Whilst in a square-wave carrier input system the pulse-width modulator action is intrinsic to the whole circuit, because for example the carrier reference triangular-wave signal requires the closed loop negative feedback for D.C. stability, the pulse width modulator may be viewed in a sense as consisting as the carrier reference square-wave, plus the servo-loop integrating amplifier, plus the comparator. These components are associated with a pulse width modulator forward gain. Reference is made below to this gain. The gain of a pulse width modulator is defined as the ratio between the (change in) duty cycle at the output of the pulse width modulator divided by the (change in) mean output signal at the output of the servo-loop (integrated error) amplifier. For the square-wave carrier input, this is inversely proportional to the amplitude of the carrier reference square-wave fed to the servo-loop amplifier input.
Herein for both systems the servo-loop amplifier, plus carrier references, plus pulse width modulator including comparator shall be referred to as a “servo-loop amplifier plus pulse width modulator.”
The transfer function between the input and output is effectively the same for both these systems. Both these systems employ negative feedback to reduce distortion, that is, improve accuracy. However, these systems are known intrinsically to produce distortion. That is, the systems produce distortion even for perfect electronic components, or in other words, mathematically for idealised components.
In addition, electronic imperfections which are significant, for example in practical power output switching stages, produce further errors.
Details of a system utilising these basic functions is given in Motorola application note AN1042.
A simpler class-D amplifier with no negative feedback or servo-loop amplifier and direct input signal modulation of the pulse width modulator is utilised by a Zetex integrated circuit ZXCD1000. Assuming all components are ideal in such a system concept, this idealised system is known to produce no distortion in contrast to the servo-loop system described above. However, this direct modulation system in practice is known to have several problems compared to the servo-loop approach, namely:
The output noise is typically higher owing to no feedback.
The distortion resulting from practical electronic components is higher at low frequencies where the negative feedback of the servo-loop system is of assistance.
The output signal of the direct modulation system is proportional to the output stage supply ralls and is thus modulated by variations in these rails. Owing to negative feedback, this effect is reduced in the servo-loop system, particularly at lower frequencies which has advantage of more negative feedback.
Class-D amplifiers have been developed by Bang and Olufsen which this company calls its “ICEpower” products.
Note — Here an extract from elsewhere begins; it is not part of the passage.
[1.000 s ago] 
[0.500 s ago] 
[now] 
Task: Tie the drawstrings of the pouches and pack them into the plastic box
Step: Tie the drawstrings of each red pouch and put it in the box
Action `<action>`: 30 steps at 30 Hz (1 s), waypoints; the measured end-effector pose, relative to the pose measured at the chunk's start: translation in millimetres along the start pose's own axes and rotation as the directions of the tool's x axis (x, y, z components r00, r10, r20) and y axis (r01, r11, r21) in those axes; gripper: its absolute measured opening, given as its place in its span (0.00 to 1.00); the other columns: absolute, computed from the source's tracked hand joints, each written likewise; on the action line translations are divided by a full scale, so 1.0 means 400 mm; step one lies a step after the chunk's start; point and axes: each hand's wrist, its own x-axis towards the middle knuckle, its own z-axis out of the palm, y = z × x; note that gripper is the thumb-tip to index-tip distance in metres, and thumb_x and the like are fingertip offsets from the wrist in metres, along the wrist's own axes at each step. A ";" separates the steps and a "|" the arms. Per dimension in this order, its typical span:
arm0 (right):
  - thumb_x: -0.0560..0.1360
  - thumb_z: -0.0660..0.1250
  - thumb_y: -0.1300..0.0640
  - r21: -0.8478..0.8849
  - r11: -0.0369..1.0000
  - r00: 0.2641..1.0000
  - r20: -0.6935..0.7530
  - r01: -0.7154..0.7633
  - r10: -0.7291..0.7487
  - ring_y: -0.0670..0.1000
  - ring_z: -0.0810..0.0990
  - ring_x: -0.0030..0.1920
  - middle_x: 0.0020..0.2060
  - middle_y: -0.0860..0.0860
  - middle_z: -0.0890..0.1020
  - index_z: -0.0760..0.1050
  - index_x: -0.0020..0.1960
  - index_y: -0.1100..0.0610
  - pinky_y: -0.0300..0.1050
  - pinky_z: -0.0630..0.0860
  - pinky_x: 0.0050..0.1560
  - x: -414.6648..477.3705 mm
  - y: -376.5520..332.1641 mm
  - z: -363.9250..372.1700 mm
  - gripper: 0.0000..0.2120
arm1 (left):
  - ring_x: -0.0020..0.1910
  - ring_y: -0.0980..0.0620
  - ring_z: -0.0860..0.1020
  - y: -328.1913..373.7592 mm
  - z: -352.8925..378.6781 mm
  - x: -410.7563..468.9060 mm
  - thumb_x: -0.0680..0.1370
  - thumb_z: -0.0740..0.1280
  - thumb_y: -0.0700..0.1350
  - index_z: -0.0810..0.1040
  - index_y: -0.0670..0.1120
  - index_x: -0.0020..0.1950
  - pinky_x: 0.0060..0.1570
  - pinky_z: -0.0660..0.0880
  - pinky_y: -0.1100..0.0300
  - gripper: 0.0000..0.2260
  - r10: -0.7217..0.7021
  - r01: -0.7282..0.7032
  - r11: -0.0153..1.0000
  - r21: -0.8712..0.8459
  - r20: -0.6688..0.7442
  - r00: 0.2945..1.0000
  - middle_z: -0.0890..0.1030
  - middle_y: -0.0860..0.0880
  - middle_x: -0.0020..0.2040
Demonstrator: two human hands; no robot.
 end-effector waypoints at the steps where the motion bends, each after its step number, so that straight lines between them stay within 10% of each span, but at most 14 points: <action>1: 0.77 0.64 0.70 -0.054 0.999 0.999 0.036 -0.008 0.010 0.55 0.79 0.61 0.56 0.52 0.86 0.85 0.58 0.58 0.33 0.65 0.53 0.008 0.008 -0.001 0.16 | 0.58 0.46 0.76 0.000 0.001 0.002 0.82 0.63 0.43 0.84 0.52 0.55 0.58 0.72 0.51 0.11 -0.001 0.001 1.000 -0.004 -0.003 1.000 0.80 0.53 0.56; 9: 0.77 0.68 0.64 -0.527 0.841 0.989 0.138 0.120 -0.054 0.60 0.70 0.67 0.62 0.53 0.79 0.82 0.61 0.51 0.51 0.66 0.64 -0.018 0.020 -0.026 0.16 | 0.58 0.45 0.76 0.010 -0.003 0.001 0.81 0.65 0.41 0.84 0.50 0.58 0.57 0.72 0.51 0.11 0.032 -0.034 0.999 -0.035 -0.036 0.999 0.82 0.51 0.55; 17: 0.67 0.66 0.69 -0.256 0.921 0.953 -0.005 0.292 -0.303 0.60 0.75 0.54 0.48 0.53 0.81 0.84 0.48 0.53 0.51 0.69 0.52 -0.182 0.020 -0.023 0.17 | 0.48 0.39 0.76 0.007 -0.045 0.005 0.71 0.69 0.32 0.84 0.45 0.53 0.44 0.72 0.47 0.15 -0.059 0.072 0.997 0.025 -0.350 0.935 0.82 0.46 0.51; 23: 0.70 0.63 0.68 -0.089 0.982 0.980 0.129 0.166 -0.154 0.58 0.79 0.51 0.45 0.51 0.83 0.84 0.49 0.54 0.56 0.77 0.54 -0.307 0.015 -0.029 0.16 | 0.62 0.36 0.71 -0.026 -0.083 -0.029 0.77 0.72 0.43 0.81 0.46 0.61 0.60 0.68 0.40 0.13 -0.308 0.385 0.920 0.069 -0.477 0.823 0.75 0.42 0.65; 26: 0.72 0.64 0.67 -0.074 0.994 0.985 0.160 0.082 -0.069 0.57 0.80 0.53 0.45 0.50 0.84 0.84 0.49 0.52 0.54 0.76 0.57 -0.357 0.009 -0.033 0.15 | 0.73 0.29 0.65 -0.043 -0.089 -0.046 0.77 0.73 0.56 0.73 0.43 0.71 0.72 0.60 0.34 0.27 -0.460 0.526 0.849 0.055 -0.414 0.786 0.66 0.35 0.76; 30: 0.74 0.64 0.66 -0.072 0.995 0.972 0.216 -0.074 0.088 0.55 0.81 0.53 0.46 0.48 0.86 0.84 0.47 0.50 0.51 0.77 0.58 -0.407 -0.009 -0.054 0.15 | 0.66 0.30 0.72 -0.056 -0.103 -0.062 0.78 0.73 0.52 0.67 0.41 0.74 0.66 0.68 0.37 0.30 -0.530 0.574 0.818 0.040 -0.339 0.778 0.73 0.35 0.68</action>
The principles of this system are described in numerous Audio Engineering Society publications and U.S. Pat. No. 6,297,692. This discloses an analogue switching amplifier, in which the overall amplifier dominant pole is set by elements both in the forward servo-loop amplifier paths and also in the negative feedback paths.
My trials with Bang and Olufsen ICEpower models 250A, 500A, 250ASP and 500ASP, yielded the following performance results: the distortion, at 20 kHz at higher powers but below clipping, into 4 ohms appeared to be close to 1% (100 kHz measurement bandwidth). This is roughly 2 orders of magnitude worse than typical well-designed traditional analogue amplifiers. From my general knowledge of this field, I suspect that the ICEpower units tested perform relatively well compared to other commercially available class-D amplifier products.
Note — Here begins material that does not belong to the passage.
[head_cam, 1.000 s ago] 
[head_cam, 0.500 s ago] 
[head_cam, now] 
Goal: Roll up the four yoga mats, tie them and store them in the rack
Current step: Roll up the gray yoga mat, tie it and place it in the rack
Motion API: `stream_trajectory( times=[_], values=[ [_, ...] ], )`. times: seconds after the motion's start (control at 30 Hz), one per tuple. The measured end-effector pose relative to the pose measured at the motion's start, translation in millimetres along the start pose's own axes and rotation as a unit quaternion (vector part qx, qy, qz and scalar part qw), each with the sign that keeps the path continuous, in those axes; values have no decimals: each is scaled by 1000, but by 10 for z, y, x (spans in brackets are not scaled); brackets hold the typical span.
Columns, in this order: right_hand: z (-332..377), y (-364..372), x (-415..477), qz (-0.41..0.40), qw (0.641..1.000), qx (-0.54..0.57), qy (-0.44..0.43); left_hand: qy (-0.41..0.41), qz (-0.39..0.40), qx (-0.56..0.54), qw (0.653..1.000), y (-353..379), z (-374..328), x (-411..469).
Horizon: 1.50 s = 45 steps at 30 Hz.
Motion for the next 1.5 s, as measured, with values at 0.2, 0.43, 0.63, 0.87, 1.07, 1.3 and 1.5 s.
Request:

While I have referred to a specific class-D amplifier that Is commercially available I am aware that units do vary and as such results should of themselves not be necessarily taken as confirmation, but they do suggest that there is some difficulty with such amplifiers.
An object of this invention is therefore to provide an amplifier improvement that assists in reducing distortion or at least provides the public with a useful alternative.